Quando o trigo amadurece…

Publicado por Antonio Carlos Santini 15 de janeiro de 2013

Um bom vinho precisa maturar. Demanda tempo. Sóis e luas. E o curso das estações lhe dará, por fim, a cor do sangue e o sabor da vida. Nem mais, nem menos…

Foi isto o que senti ao ler os novos poemas assinados por Anderson Braga Horta em seu livro “De Viva Voz” [Ed. Thesaurus, Brasília, 2012]. Estou diante de uma poesia madura, dourada como os trigais de Eugênio de Castro, com aquele sopro do vento nas espigas dançantes.

Natural que a poesia dos jovens seja um tanto verde. Que seja agitada pela emoção sem freios, como vinho verde que arrebenta os odres. Ou se mostre hidroaçucarada, sem as essências e o buquê de um velho xerez.

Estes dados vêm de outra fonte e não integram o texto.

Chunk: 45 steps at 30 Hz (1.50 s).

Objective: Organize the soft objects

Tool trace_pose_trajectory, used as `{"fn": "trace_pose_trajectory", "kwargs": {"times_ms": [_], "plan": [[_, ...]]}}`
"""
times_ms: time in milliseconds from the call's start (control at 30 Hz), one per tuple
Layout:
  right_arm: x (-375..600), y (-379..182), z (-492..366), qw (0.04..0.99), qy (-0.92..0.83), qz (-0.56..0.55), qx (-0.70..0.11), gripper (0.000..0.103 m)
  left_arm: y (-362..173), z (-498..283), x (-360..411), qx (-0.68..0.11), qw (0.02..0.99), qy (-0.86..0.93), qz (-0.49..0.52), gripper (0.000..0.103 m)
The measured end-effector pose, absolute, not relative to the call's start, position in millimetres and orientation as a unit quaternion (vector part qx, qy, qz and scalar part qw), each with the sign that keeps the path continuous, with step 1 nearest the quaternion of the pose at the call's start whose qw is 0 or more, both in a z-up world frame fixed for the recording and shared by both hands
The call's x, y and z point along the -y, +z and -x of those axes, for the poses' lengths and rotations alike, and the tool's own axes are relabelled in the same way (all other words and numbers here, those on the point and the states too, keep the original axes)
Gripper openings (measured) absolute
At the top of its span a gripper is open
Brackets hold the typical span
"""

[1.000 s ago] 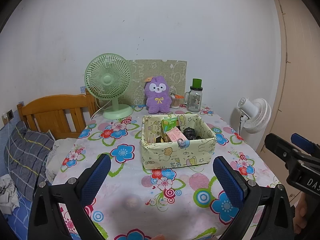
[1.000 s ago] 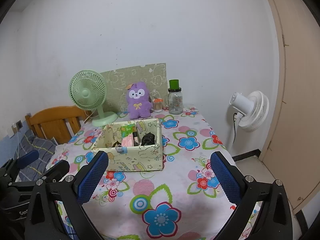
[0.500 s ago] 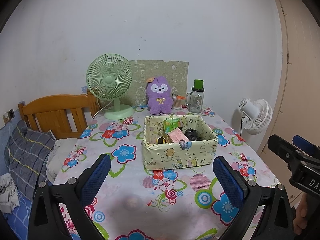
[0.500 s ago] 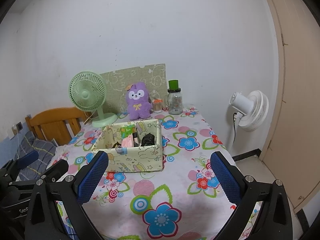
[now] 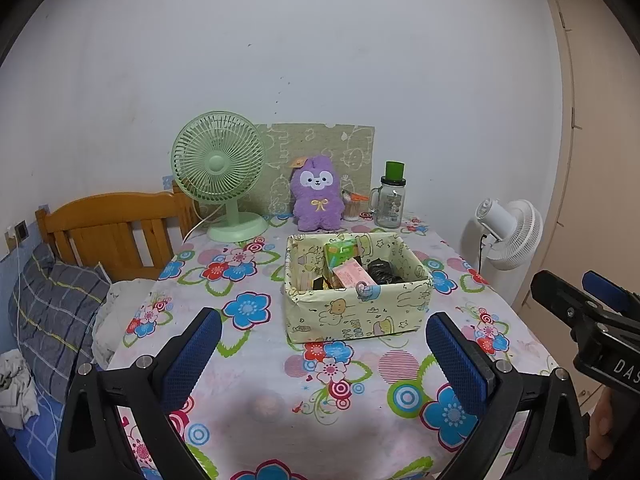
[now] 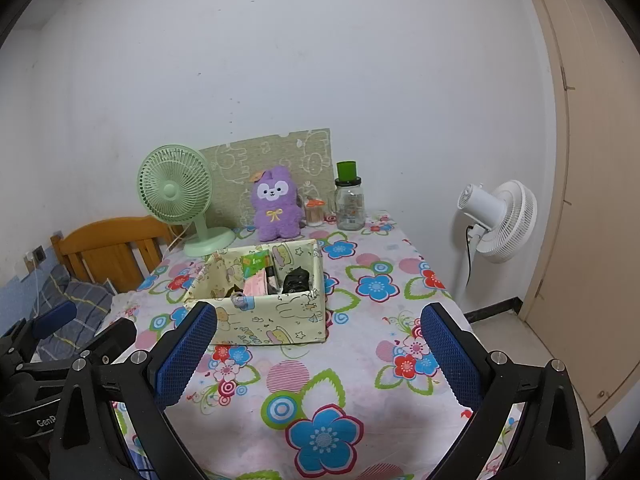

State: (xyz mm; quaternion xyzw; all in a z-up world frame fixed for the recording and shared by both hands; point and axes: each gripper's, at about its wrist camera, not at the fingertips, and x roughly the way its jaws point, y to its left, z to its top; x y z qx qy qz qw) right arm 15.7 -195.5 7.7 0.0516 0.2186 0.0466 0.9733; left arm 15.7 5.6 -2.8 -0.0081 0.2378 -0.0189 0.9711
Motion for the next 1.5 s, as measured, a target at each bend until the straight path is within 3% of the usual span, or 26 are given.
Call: {"fn": "trace_pose_trajectory", "kwargs": {"times_ms": [1500], "plan": [[193.2,12.0,-9.7,0.974,0.057,-0.045,-0.215,0.103,3.6,-9.6,-6.6,-0.232,0.972,-0.024,0.009,0.103]]}}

Como escreveu Napoleão Valadares, apresentando o livro, “cada poema de Anderson Braga Horta é decantado. Não no sentido de celebrado ou exaltado em cantos, mas no sentido de limpo, purificado. Nos seus poemas está a poesia. São pura poesia”.

Ah! Como é bom envelhecer! Deixar que a tempestade pode alguns galhos, que as auras do crepúsculo serenem a seiva agitada, até chegar o tempo da florada e da colheita… Se eu morresse amanhã, como o jovem romântico, diria adeus antes da vindima…

Bem sabe disso o poeta, ao dizer:
Sou árvore e sou pássaro.
Tenho vontade de asas
e deito raízes.
(ARIETAS)

Ele sabe que a pressa é inimiga da beleza:
Seja no mar ou na neve,
não se apresse, coração,
a rosa e o hipocampo em breve,
em breve se encontrarão.
(MEDITAÇÃO)

Só o tempo fugitivo nos permite apreender em sua essência o verdadeiro sentido da vida, sem excluir as noites escuras:
Para cumprir a Lei do meu Senhor,
do negrume em que vou forjo uma flama,
dos desastres que fui nasço uma flor.
(CAVALEIRO)

Quando o trigo amadurece, pode ser colhido e feito flor de farinha, pão saboroso na mesa do homem e no altar de Deus. Mas é preciso dar tempo, deixar-se cristalizar:
Cristal me fiz:
Crisol de sangue e água.
Um sol atravessou meu coração.
(DE SÚBITO)

O tempo cederá ao eterno. Passará. Mas deixará pegadas nesta vida. Nada que traga temores nem presságios:
Teu dia já termina,
mas adverte que a sombra
tem seus próprios encantos.
Assim, sem te apressares
e atento a teus deveres,
antes que venha o bote,
carpe noctem.
(CARPE VITAM)

 

Na capa do livro, a imagem de Sísifo sobre um círculo de luz, a rocha transfigurada. Nos ombros, só a noite:
Rompe a manhã, senil, semeada de escombros.
Perde-se o meio dia entre nimbos. Escura
pende a tarde, sabendo a cinza e sepultura.

 

O poeta carrega a noite nos ombros.
(SÍSIFO)

Bendito seja o tempo, que nos deu um grande poeta!